Three families were displaced from an apartment building at 94 South Maple St., after a person passing by on a bicycle reported at 2:56 a.m. Saturday that they saw flames coming from the home.
Investigators said the fire started on a second-floor balcony after residents disposed of cigarettes in a plastic bucket. Material inside the bucket ignited and flames spread quickly up the exterior walls to the roof. Everyone in the home got out safely, and no firefighters were injured.
That followed a four-alarm fire at Deer Haven Preserve on Eastern Avenue early Thursday morning, which destroyed a condominium building and caused minor injuries to three firefighters.
One resident of that building was treated for smoke inhalation.
Investigators determined that fire started when someone discarded a cigarette outside the building, which ignited a portion of the vinyl siding and the structure quickly went up. Some residents were rescued from a balcony.
Gamache said it could have been much worse.
“We were seconds away from losing lives on Eastern Avenue,” Gamache said. “An action that someone does, just out of habit, like flicking a cigarette, came that close to costing residents and firefighters there lives.

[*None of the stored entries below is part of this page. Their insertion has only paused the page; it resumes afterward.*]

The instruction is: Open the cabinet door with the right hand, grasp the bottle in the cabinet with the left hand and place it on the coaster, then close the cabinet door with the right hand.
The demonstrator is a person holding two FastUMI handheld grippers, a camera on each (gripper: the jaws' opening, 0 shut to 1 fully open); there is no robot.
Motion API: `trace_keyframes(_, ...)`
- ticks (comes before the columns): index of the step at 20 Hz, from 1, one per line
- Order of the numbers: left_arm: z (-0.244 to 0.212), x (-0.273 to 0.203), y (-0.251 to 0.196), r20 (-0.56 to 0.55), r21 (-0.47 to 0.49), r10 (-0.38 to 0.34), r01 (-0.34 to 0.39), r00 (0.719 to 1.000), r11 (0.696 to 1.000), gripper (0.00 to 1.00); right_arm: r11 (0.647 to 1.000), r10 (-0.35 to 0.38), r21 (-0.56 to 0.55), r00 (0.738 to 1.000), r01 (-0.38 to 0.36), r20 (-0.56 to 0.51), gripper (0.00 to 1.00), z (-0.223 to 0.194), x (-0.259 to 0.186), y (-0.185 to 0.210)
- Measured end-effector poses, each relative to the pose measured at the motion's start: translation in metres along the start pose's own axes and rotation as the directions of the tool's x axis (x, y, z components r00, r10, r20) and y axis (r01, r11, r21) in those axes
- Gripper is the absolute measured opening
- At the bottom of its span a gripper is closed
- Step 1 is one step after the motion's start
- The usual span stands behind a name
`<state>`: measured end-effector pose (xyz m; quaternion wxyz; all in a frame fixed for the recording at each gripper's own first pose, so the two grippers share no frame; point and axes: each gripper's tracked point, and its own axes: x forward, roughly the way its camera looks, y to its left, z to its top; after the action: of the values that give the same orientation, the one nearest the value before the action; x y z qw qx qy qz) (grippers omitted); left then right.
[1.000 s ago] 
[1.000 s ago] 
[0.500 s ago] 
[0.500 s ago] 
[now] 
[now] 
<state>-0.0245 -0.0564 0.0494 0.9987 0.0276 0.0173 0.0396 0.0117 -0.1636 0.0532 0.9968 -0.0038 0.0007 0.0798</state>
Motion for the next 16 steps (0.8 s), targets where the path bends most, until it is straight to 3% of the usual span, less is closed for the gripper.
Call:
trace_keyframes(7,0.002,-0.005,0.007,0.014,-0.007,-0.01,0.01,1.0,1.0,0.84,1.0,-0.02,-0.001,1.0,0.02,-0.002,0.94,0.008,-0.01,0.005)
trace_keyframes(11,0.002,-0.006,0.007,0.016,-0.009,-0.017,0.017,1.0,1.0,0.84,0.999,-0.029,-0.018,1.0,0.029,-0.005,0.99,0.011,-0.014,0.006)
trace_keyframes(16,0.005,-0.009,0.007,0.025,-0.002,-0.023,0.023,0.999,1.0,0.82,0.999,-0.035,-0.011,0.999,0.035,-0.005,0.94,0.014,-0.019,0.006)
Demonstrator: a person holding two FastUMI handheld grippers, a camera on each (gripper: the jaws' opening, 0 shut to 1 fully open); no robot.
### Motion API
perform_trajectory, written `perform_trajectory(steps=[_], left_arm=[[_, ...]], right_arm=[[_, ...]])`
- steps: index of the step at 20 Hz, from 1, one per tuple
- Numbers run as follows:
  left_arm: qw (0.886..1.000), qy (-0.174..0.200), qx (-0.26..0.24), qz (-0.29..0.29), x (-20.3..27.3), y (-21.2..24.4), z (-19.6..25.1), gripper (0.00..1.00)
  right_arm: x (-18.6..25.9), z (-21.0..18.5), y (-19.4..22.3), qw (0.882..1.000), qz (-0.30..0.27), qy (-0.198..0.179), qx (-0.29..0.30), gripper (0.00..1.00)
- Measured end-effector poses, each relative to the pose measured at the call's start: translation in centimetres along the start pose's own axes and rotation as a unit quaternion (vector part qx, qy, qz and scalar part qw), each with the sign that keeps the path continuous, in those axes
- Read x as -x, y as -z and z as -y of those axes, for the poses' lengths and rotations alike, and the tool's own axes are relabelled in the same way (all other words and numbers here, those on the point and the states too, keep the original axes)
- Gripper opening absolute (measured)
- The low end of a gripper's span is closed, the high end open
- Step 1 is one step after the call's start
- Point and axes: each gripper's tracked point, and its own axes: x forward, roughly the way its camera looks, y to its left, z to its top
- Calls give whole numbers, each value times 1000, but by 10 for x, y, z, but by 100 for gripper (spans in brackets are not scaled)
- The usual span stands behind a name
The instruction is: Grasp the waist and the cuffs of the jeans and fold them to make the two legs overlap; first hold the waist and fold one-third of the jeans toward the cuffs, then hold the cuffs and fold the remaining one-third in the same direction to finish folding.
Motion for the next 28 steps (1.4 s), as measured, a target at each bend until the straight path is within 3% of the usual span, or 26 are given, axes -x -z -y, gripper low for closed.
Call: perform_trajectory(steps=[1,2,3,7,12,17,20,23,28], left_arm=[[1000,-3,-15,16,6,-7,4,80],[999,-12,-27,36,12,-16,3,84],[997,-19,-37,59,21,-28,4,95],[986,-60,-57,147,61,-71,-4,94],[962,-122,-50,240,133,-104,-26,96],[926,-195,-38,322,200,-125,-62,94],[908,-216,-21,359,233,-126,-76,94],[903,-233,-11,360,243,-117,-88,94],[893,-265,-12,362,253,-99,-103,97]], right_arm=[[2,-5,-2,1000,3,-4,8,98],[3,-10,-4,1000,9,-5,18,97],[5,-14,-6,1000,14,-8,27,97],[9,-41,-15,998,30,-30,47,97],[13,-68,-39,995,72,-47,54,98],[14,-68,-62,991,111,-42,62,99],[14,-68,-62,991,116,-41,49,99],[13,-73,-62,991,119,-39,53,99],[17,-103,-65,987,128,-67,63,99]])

And it wasn't anything they were doing maliciously – they probably didn't even think twice about it.”
Gamache said there was a third fire last week that also was caused by careless disposal of cigarettes, but received little, if any, media coverage. He said a cigarette thrown into a bucket on the front porch of a home at 1110 Goffstown Road ignited at 11:15 p.m. Feb. 14, and that someone passing by phoned it in.
“We responded and put it out before any damage was done to the home,” Gamache said.
According to a recent report by the United States Fire Administration, fires caused by cigarettes kill more than 2,300 people in the United States each year.
Local, state, and national fire statistics all list cigarette-caused fires as the leading cause of fire fatalities. Additionally, fires caused by cigarette smoking produce about 6,000 injuries a year.
Gamache said he sees the situation worsening in the coming weeks if the recent trend of careless disposal of cigarettes continues.
“With the winter we've had, I expect a very dry spring and summer, and that means an active brush fire season,” Gamache said. “You see cigarettes tossed out of car windows every day. One spark – that's all it takes. The wind takes it, and that's it. It could be a very busy season for us.
“All we're asking is that people take care when disposing of their smoking materials,” Gamache said. “Whether you think it will or not, it can lead to a life-or-death situation for someone.”